Como es lógico, deberemos tener en cuenta cual es el origen del problema. El éxito lo obtendremos en los casos en los que las pruebas médicas muestran valores normales, pero no se consigue el embarazo.

Tratamiento:

En este caso las zonas a tratar están muy claras. Teniendo en cuenta que ya sabemos qué musculatura está ejerciendo la compresión sobre las diferentes ramas nerviosas, se aplica un masaje profundo sobre toda la zona abdominal, incidiendo en ambas fosas iliacas, para proseguir posteriormente en toda la espalda, haciendo especial hincapié en toda la musculatura lumbar, iliocostal y glúteos.
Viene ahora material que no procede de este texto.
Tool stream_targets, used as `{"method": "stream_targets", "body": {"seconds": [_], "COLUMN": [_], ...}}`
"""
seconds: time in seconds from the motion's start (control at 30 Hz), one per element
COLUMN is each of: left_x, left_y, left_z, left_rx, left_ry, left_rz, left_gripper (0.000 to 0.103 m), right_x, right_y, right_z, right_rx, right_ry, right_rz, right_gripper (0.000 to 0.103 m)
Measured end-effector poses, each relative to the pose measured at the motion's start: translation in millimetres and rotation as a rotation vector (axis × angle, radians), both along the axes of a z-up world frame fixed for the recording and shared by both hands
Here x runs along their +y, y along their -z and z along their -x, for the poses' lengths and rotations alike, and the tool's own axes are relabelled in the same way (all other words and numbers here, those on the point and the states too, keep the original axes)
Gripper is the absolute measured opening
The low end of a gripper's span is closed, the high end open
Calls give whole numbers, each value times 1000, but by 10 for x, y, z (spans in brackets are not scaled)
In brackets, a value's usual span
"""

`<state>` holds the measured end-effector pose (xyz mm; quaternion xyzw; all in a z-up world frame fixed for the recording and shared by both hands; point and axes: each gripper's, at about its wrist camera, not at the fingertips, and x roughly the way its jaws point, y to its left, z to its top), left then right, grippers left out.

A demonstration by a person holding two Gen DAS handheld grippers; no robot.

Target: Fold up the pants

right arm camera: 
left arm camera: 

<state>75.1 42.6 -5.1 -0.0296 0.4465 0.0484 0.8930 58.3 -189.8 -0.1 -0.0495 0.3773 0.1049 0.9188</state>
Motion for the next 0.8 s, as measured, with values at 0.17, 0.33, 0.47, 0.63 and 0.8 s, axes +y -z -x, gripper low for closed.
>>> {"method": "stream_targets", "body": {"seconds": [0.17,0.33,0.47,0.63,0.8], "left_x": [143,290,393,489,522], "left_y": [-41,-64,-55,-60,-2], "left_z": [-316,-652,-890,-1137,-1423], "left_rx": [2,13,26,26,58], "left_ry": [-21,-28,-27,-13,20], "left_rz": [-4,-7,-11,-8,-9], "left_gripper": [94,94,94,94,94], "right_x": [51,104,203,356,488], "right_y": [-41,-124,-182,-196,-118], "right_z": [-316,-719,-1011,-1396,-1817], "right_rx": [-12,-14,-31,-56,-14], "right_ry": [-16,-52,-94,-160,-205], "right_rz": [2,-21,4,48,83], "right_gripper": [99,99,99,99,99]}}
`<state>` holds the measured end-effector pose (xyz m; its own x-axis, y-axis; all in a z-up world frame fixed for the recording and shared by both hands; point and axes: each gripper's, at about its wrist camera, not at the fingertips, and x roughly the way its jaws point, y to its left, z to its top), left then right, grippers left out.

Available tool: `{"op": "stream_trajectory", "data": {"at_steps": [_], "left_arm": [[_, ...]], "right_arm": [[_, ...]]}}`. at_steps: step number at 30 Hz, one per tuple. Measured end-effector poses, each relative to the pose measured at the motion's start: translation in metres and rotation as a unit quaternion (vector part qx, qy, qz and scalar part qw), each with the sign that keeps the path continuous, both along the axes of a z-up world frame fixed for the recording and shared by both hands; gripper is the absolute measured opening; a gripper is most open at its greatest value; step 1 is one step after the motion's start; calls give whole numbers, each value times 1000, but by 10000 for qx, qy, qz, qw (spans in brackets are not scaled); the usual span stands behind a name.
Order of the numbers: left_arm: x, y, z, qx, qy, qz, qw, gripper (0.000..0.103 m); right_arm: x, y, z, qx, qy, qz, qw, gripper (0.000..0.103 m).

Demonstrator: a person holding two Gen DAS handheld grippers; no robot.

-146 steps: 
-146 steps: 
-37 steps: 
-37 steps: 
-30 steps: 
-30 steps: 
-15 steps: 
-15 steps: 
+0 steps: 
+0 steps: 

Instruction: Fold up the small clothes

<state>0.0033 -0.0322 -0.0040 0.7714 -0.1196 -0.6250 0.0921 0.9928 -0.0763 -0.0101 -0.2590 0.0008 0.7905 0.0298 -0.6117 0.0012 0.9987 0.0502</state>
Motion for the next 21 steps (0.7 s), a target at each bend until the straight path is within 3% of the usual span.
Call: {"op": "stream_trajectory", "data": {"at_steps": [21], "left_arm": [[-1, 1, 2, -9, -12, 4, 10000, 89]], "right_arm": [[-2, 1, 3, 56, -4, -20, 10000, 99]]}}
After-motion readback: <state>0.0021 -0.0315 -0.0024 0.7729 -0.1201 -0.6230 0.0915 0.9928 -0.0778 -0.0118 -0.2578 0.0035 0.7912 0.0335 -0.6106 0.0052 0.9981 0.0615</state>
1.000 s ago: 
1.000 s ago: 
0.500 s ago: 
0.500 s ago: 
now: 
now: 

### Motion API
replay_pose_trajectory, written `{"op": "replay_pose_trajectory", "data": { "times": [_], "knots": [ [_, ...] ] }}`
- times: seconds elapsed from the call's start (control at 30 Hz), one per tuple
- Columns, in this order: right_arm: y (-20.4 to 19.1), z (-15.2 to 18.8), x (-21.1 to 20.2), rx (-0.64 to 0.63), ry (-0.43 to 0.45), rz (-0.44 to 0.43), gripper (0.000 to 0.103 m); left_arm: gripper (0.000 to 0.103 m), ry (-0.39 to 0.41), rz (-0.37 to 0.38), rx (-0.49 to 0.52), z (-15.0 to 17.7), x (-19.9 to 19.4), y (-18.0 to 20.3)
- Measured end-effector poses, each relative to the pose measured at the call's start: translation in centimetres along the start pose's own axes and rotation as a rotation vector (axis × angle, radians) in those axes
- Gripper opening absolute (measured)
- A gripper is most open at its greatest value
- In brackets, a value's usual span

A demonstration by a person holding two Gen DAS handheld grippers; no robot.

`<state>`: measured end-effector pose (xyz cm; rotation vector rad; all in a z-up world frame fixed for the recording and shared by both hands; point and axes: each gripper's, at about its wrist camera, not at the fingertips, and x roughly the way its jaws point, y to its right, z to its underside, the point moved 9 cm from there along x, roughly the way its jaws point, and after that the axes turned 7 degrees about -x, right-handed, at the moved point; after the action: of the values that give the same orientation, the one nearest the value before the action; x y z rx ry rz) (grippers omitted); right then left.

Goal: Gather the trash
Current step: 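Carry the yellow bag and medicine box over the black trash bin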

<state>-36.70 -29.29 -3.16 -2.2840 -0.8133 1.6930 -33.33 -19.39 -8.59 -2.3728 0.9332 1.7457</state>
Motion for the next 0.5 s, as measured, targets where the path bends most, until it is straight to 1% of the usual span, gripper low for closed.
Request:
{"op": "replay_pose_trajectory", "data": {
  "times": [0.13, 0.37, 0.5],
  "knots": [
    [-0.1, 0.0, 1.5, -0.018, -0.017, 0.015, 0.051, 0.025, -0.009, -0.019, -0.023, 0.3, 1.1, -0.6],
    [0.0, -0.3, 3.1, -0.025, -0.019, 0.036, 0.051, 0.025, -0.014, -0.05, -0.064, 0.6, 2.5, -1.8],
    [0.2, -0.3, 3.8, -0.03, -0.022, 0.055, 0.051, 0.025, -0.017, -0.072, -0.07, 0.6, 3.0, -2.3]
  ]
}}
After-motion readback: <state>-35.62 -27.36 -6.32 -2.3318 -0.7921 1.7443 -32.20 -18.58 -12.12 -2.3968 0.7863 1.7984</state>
Repitiendo 2 o 3 veces este proceso se eliminan todas las contracturas que comprimen los sistemas nervioso y vascular, devolviendo así el equilibrio a todos los tejidos y órganos afectados.

El embarazo se suele producir durante los 2/3 meses siguientes.

En la actualidad y basándome en mi experiencia, tras resolver 16 casos satisfactoriamente, puedo asegurar que la relación entre la tensión muscular de las zonas comentadas y los problemas de fertilidad en condiciones normales de la mujer es total, quedando totalmente demostrada su causa efecto.